Zwar ist nicht zu verkennen, dass der (auch nur vorläufige) Entzug der Fahrerlaubnis eine überdurchschnittliche Härte darstellt, sofern der Betroffene in besonderem Maße auf die Fahrerlaubnis angewiesen ist. Gerade dieser Personenkreis hat jedoch insoweit in erhöhtem Maße Vorsicht walten zu lassen. Die häufige Nutzung des Fahrzeugs kann jedoch nicht maßgebend sein, weil andernfalls trotz Ungeeignetheit zum Führen von Kraftfahrzeugen gerade solchen Personen die Fahrerlaubnis belassen werden müsste, die in erheblichem Umfang am Verkehr teilnehmen. Ein derart wertungswidersprüchliches Verhalten, das bei konsequenter Anwendung bei wirtschaftlicher Existenzbedrohung für den Betroffenen gleichsam zu einem „Freibrief“ für Fehlverhalten im Straßenverkehr führen müsste, ist vom Gesetzgeber offensichtlich nicht beabsichtigt und entspricht auch nicht der Rechtsprechung.
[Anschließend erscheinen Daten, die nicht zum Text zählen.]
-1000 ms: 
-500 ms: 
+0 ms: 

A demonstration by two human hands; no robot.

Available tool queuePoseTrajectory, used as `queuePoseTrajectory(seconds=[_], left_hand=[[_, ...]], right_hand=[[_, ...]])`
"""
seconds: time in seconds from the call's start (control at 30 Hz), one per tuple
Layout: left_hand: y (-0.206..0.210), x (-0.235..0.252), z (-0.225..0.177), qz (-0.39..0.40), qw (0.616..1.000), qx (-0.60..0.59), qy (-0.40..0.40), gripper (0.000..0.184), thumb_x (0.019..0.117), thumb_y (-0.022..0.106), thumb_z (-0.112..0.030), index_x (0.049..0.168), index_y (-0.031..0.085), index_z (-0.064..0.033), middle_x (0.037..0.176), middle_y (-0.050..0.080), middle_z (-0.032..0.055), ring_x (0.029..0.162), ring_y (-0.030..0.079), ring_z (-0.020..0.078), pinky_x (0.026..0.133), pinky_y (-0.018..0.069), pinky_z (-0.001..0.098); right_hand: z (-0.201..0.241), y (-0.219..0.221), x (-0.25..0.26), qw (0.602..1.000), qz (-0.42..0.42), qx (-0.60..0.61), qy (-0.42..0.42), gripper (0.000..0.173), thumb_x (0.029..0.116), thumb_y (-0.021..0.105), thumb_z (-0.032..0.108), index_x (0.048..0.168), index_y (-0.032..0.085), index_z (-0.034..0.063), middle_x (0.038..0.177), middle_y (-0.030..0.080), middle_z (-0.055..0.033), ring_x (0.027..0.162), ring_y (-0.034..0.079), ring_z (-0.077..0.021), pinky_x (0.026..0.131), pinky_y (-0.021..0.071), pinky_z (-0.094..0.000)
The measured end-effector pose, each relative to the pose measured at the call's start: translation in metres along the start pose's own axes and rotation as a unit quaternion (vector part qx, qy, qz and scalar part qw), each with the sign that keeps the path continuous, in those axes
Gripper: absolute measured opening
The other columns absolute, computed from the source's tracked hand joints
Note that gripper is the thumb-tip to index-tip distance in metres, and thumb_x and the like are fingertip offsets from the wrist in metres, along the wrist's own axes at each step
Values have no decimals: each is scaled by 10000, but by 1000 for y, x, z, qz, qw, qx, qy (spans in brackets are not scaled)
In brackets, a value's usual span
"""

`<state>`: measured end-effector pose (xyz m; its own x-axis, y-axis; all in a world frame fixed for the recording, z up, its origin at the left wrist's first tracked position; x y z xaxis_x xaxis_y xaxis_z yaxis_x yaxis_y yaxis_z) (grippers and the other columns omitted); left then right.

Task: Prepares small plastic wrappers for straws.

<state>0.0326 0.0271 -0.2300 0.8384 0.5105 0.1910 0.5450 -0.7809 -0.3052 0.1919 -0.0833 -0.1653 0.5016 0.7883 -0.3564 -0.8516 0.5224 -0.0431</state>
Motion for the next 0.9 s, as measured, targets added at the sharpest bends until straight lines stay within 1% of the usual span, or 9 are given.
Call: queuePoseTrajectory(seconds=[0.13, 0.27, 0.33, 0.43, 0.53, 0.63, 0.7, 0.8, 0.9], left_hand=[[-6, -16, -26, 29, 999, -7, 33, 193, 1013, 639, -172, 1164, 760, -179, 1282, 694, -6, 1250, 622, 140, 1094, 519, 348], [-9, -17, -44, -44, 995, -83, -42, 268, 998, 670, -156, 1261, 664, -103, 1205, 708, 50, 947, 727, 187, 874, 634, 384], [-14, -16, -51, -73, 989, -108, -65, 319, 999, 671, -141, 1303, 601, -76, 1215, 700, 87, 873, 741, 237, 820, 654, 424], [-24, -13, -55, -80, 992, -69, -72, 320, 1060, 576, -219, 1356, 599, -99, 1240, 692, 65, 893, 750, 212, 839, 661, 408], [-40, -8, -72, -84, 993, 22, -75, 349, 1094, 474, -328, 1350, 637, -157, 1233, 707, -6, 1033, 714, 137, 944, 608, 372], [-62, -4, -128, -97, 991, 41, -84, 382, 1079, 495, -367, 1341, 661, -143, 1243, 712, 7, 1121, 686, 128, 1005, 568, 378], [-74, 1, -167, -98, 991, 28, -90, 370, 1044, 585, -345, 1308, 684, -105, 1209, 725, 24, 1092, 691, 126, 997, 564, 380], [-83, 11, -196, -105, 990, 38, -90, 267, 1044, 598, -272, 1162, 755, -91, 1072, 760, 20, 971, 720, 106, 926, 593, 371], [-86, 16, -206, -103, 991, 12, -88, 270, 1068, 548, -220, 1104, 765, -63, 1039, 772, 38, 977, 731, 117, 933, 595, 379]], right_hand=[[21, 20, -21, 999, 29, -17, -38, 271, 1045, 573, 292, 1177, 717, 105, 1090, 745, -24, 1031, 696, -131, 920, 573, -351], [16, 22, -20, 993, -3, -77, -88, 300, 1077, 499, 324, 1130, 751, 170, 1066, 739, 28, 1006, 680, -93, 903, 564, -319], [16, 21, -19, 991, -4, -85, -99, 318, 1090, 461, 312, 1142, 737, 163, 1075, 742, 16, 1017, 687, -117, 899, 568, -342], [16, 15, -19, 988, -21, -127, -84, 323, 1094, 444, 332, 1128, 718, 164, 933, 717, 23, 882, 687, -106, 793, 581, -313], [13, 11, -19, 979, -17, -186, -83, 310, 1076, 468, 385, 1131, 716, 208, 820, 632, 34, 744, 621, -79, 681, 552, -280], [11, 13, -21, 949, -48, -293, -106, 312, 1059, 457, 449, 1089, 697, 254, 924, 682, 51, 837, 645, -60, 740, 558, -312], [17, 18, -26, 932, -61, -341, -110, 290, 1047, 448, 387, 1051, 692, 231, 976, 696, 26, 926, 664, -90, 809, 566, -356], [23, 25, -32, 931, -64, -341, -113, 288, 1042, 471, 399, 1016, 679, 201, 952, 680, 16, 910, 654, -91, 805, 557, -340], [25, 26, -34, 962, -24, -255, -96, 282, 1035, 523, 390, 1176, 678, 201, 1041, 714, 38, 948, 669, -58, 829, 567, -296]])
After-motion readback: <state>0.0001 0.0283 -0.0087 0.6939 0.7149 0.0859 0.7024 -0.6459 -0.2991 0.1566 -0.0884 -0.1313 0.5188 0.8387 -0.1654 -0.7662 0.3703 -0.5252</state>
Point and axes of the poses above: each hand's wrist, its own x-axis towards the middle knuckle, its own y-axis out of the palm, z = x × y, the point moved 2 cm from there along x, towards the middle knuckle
Eine abschließende Würdigung der Beweismittel und Klärung der Schuldfrage kann jedoch nicht in dem hiesigen, nur vorläufigen Verfahren nach § 111a StPO erfolgen, sondern muss einer späteren Hauptverhandlung vorbehalten bleiben. Dabei werden auch die Angaben des Zeugen Y., der sich bislang nur schriftlich geäußert hat, auf ihre Vereinbarkeit mit dem übrigen Ermittlungsergebnis zu prüfen sein.
III.
Die Kostenentscheidung beruht auf § 473 Abs. 1 StPO.